Nafaszerował psa lekami i żebrał w Warszawie. Szczeniak trafił do szpitala
Organizacja OTOZ Animals zainterweniowała w sprawie szczeniaka, którego miał ze sobą 14-latek w centrum Warszawy. Chłopak miał nafaszerować psa lekami. Zwierzę po interwencji wolontariuszy trafiło do szpitala.
Aktywiści interweniujący ws. zaniedbanych zwierząt poinformowali o sytuacji, do której doszło w poniedziałek, 8 kwietnia. W centrum Warszawy wolontariuszka zauważyła żebrzącego 14-latka, który miał przy sobie psa.
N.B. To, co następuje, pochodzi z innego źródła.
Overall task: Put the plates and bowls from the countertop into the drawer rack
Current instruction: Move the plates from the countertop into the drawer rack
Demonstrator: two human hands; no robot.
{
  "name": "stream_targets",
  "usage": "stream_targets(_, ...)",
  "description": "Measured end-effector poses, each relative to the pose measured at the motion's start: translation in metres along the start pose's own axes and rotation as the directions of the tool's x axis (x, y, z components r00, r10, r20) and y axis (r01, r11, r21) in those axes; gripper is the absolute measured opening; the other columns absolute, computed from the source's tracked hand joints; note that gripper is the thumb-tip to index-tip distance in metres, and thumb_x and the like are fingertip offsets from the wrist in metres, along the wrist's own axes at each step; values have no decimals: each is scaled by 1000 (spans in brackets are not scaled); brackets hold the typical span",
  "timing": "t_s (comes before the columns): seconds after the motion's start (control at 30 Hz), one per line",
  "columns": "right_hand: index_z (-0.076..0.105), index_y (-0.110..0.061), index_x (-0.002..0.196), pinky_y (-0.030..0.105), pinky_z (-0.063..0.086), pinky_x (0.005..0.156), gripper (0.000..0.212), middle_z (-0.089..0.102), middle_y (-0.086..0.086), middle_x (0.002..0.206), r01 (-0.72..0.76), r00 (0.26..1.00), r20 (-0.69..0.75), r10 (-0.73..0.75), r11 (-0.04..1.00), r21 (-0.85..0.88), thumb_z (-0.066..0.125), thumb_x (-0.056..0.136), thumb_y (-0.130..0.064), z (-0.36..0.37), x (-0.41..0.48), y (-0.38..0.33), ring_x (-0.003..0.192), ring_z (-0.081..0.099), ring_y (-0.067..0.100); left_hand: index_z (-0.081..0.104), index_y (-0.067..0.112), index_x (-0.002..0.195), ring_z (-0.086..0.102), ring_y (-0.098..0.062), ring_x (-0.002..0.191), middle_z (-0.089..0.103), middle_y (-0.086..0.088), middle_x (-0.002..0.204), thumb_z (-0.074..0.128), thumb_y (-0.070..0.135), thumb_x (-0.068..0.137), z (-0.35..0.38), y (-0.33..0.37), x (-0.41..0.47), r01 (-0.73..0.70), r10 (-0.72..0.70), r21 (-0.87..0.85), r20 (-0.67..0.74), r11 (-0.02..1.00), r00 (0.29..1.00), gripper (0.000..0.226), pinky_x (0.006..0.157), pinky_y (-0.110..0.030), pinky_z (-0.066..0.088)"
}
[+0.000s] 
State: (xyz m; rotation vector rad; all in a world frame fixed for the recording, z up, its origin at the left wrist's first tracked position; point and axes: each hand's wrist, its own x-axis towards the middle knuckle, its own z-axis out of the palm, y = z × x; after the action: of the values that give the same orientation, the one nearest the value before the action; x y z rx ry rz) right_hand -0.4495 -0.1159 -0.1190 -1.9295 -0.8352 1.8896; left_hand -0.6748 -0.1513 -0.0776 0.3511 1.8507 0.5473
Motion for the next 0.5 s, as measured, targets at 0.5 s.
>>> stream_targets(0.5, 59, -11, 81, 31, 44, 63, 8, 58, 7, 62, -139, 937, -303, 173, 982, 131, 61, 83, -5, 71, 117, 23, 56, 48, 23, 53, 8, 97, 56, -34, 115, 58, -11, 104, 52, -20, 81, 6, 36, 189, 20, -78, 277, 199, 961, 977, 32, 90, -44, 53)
Szczeniak nie reagował na dźwięk i dotyk, "przelewał się przez ręce".
Warszawa. Nastolatek odurzył psa i żebrał z nim w centrum
Szybka ocena lekarki weterynarii, która akurat przechodziła obok, wskazała, że zwierzę najprawdopodobniej zostało nafaszerowane lekami odurzającymi i potrzebowało natychmiastowej pomocy. Na miejsce została wezwana także policja.
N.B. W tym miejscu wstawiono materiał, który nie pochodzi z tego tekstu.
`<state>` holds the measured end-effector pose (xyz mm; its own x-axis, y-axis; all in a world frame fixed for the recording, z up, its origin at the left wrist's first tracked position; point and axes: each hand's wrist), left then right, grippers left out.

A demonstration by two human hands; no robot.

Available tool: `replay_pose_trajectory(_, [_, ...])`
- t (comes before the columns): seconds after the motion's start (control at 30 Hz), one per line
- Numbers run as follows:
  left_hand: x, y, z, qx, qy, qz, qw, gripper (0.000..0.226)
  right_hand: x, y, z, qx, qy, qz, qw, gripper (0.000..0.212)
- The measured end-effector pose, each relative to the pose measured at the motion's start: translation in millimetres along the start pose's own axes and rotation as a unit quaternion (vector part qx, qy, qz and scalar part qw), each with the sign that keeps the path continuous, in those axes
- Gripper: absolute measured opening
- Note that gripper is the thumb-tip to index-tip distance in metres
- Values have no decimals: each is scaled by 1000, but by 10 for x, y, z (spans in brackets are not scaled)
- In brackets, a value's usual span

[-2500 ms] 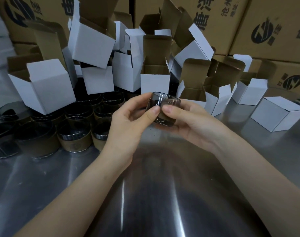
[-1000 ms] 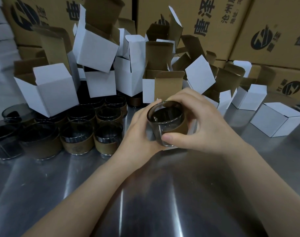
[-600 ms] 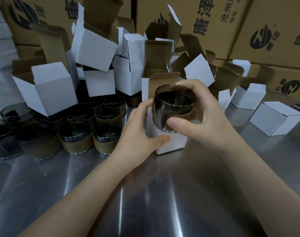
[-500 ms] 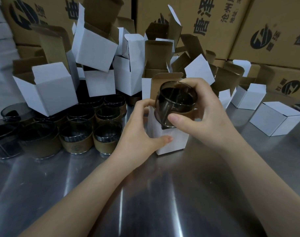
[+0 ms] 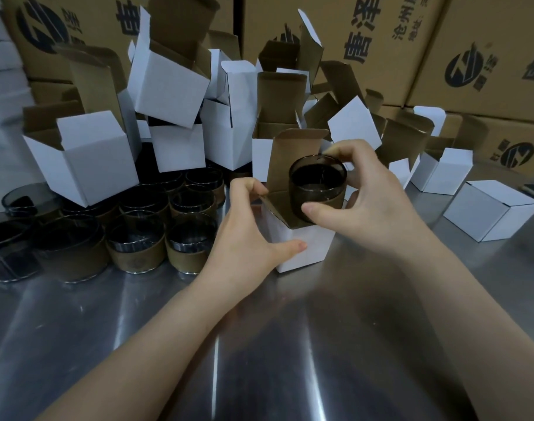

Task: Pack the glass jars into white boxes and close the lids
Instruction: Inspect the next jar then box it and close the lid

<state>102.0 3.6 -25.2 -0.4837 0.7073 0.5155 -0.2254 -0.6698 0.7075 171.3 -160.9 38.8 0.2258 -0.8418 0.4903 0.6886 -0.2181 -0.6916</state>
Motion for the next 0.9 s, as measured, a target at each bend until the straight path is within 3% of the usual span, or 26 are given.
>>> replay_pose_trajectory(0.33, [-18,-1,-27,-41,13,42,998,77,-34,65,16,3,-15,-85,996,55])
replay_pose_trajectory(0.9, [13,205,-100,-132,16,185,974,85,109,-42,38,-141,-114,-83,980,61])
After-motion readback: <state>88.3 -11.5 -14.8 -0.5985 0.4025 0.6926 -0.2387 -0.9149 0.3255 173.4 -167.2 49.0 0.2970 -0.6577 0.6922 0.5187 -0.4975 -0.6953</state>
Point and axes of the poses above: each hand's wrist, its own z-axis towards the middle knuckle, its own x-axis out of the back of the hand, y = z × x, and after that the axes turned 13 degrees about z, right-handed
Po wydaniu opinii przez specjalistkę policjanci zajęli się 14-letnim "opiekunem" psa i matką chłopaka, która została wezwana na miejsce - przekazuje OTOZ Animals Warszawa. Zwierzę trafiło do kliniki, gdzie dostało m.in. leki neutralizujące toksyny w organizmie. Pies został w szpitalu na obserwację.
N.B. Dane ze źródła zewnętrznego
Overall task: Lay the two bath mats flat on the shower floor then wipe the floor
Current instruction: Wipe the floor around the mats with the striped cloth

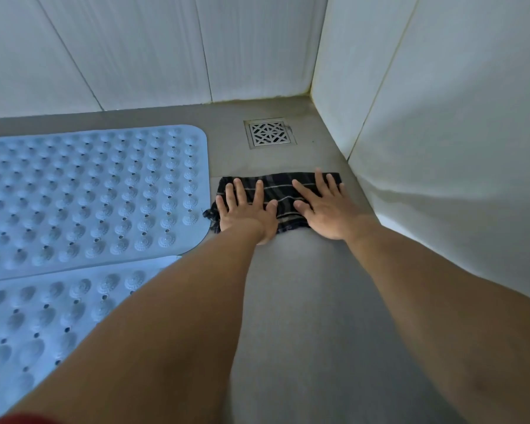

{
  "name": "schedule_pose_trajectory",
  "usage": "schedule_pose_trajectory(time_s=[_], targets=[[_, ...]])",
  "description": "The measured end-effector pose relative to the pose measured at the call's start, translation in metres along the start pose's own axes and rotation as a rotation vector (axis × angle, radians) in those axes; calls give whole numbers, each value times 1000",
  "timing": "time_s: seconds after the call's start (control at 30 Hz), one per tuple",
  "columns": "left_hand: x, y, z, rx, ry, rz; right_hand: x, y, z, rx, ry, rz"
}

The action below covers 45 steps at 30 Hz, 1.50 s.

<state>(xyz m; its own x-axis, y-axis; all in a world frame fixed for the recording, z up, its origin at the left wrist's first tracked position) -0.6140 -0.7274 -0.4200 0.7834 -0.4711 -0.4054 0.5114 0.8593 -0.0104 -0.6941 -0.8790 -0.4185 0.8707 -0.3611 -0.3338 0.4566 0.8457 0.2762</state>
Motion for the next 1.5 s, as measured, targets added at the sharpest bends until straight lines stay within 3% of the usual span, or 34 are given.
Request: schedule_pose_trajectory(time_s=[0.13,0.27,0.4,0.7,0.83,1.5], targets=[[-21,-5,-7,56,-3,18,-20,4,-3,-23,15,-21],[-31,-6,-3,280,-104,39,-34,4,-7,-31,12,-62],[-26,1,-6,135,-43,-45,-36,5,-11,-27,-6,-136],[-22,5,-10,91,-1,-100,-38,9,-20,13,45,-202],[-20,6,-12,74,-57,-69,-35,9,-18,-10,4,-141],[-136,-16,-59,-9,-29,75,-136,-6,-50,1,74,-65]])
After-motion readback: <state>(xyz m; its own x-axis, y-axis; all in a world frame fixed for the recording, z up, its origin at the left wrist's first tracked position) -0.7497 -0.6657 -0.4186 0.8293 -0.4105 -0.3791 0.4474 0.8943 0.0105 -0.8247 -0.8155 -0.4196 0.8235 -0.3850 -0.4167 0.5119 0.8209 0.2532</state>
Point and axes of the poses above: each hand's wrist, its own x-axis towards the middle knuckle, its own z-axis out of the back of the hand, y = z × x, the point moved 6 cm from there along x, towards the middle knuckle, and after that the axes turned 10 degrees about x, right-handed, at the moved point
Wolontariusze prowadzą obecnie zbiórkę na rzecz szczeniaka, którego nazwano Czaruś. "Przypominamy, że żebranie jest czynem zabronionym, a wykorzystywanie do tego celu zwierząt jest dodatkowo poważnym naruszeniem Ustawy o ochronie zwierząt" - podkreślają.
"Jeżeli okaże się, że chłopak został zmuszony do żebrania i osoba trzecia dostarczyła mu leki i psa, wówczas policja będzie prowadziła dochodzenie dotyczące tego, kto i z jakiego powodu to zrobił" - informuje Anna Jastrzębska z OTOZ Animals Warszawa.